The British government vowed Wednesday to organize more flights to deport asylum-seekers to Rwanda after a last-minute court judgment grounded the first plane due to take off under the controversial deal.
UK vows more Rwanda deportation flights after legal setback
Home Secretary Priti Patel said "preparation for the next flight begins now" despite legal rulings that none of the migrants earmarked for deportation could be sent to the East African country.
Under a deal signed in April between Britain and Rwanda, the U.K. government plans to send some migrants who arrive in the U.K. as stowaways or in small boats to Rwanda, where their asylum claims will be processed. If successful, they will stay in the African country, rather than return to Britain.

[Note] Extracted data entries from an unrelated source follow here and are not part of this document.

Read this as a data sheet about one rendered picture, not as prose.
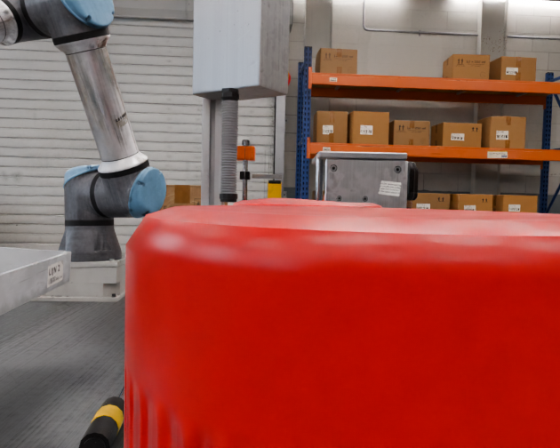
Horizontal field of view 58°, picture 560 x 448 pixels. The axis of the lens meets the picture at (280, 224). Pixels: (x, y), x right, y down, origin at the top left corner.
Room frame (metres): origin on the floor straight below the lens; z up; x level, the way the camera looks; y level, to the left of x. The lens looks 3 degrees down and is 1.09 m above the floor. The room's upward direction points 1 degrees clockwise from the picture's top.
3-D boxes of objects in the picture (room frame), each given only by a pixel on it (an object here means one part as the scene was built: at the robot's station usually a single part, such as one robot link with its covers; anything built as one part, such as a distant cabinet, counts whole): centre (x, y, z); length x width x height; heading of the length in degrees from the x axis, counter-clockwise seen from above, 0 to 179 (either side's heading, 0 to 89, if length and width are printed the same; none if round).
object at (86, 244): (1.26, 0.48, 0.97); 0.15 x 0.15 x 0.10
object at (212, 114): (1.07, 0.14, 1.16); 0.04 x 0.04 x 0.67; 0
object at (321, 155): (0.69, -0.10, 1.14); 0.14 x 0.11 x 0.01; 0
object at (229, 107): (0.95, 0.10, 1.18); 0.04 x 0.04 x 0.21
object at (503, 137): (5.16, -1.56, 1.26); 2.78 x 0.61 x 2.51; 94
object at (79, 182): (1.26, 0.47, 1.09); 0.13 x 0.12 x 0.14; 65
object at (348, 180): (0.69, -0.09, 1.01); 0.14 x 0.13 x 0.26; 0
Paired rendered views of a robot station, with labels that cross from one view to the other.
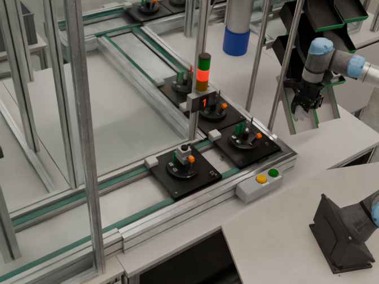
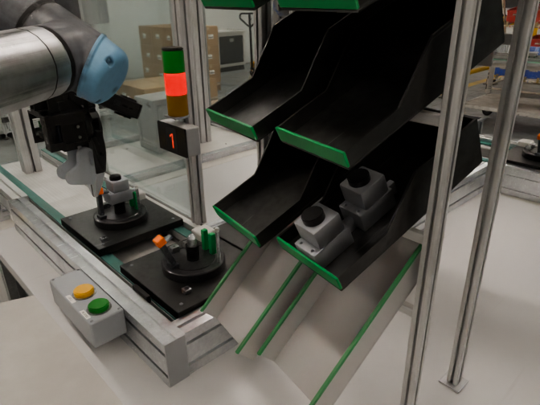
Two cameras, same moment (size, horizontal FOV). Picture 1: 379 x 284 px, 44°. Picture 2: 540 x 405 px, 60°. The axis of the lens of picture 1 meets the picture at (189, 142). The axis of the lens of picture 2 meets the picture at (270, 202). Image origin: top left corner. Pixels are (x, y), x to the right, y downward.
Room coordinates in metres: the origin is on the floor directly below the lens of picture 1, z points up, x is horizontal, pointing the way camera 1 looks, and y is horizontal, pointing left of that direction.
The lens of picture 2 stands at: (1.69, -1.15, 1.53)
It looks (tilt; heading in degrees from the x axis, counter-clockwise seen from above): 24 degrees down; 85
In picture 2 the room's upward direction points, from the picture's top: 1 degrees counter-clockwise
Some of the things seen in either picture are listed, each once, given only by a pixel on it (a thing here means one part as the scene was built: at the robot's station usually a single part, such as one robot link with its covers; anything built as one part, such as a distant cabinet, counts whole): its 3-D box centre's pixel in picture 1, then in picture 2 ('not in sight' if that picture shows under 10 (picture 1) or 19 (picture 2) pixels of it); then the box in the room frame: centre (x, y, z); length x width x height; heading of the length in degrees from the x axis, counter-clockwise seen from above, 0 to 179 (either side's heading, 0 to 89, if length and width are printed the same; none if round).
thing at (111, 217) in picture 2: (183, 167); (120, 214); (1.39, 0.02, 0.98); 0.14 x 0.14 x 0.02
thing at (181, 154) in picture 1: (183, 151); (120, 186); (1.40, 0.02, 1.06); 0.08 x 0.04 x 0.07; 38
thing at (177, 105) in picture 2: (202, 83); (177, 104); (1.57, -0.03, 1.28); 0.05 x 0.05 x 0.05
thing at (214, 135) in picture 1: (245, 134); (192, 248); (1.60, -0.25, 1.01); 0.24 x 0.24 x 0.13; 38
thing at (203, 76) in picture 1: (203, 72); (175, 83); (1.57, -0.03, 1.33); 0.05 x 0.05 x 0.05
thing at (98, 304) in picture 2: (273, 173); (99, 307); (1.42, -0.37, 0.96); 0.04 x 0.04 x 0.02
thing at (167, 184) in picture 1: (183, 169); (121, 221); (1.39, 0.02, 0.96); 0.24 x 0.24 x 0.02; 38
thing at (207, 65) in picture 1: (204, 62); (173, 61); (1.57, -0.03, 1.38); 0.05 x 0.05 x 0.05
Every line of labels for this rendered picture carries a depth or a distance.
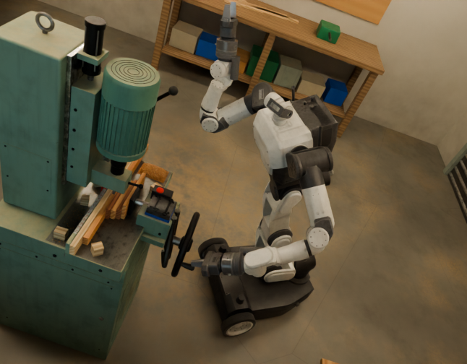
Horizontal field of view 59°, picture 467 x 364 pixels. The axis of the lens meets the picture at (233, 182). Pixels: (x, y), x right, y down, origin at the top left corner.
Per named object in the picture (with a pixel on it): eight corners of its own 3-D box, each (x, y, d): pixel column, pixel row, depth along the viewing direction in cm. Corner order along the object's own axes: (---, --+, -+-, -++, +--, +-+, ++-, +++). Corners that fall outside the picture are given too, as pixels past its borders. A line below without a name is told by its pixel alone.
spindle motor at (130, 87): (134, 170, 142) (150, 94, 122) (86, 152, 141) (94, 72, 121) (152, 142, 156) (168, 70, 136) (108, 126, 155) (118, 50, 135)
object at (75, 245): (74, 256, 145) (74, 247, 142) (69, 253, 145) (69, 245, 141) (137, 158, 191) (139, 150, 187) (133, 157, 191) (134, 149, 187)
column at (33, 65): (54, 221, 164) (59, 60, 118) (1, 201, 163) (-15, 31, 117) (81, 186, 182) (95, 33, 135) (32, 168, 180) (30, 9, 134)
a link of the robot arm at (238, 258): (237, 279, 163) (265, 280, 160) (230, 271, 154) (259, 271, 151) (240, 252, 168) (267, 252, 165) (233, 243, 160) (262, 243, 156)
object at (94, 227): (87, 245, 149) (88, 238, 147) (82, 243, 149) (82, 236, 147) (147, 150, 197) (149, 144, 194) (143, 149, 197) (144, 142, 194)
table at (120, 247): (143, 291, 150) (146, 282, 146) (63, 263, 148) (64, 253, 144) (189, 187, 196) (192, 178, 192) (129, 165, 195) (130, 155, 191)
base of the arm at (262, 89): (257, 102, 196) (278, 90, 192) (267, 125, 192) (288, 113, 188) (244, 90, 183) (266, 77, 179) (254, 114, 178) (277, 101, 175)
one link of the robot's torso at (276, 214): (280, 223, 238) (294, 165, 204) (292, 248, 226) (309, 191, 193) (255, 228, 234) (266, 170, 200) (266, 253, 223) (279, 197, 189)
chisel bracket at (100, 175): (123, 197, 160) (126, 182, 154) (88, 184, 159) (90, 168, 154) (130, 185, 165) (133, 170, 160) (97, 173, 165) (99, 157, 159)
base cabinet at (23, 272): (105, 362, 209) (123, 286, 163) (-4, 323, 206) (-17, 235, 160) (138, 289, 243) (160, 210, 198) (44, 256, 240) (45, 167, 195)

Prime Minister Boris Johnson's government says the plan is a legitimate way to protect lives and thwart the criminal gangs that send migrants on risky journeys across the English Channel.
Human rights groups argue that the plan rides roughshod over the protections afforded to refugees under rules set up after World War II.
They have called the idea unworkable, inhumane and a waste of money — Britain paid Rwanda 120 million pounds ($150 million) upfront for the deal.
U.K. courts refused last week to ground the first flight, scheduled for Tuesday, but the number due to be aboard was whittled down by appeals and legal challenges. The European Court of Human Rights— an international tribunal supported by 46 countries including the U.K. — ruled late Tuesday that an Iraqi man due to be on the plane shouldn't fly, saying he faced "a real risk of irreversible harm." That allowed the final few migrants on the plane to win a reprieve.
U.K. Cabinet minister Therese Coffey said the government was "surprised and disappointed" by the ruling.
"I think the public will be surprised at European judges overruling British judges," she told Sky News.
Some lawmakers from the governing Conservative Party say Britain should withdraw from the Strasbourg-based European human rights court, which the U.K. helped to set up.
The European court's judgment on Tuesday didn't overrule British decisions, which declined to ground the flight as a whole. The ECHR dealt with the cases of an individual being aboard.
A full trial of the legality of the U.K. government plan is due to be heard in the British courts by the end of July.
Human rights lawyer Frances Swaine, who represents one of the people due to be sent to Rwanda, urged the government to wait for that decision before organizing any more deportation flights.
More than 28,000 migrants entered the U.K. across the Channel last year, up from 8,500 in 2020, and about 10,000 have arrived so far this year. Dozens have died, including 27 people in November when a single boat capsized.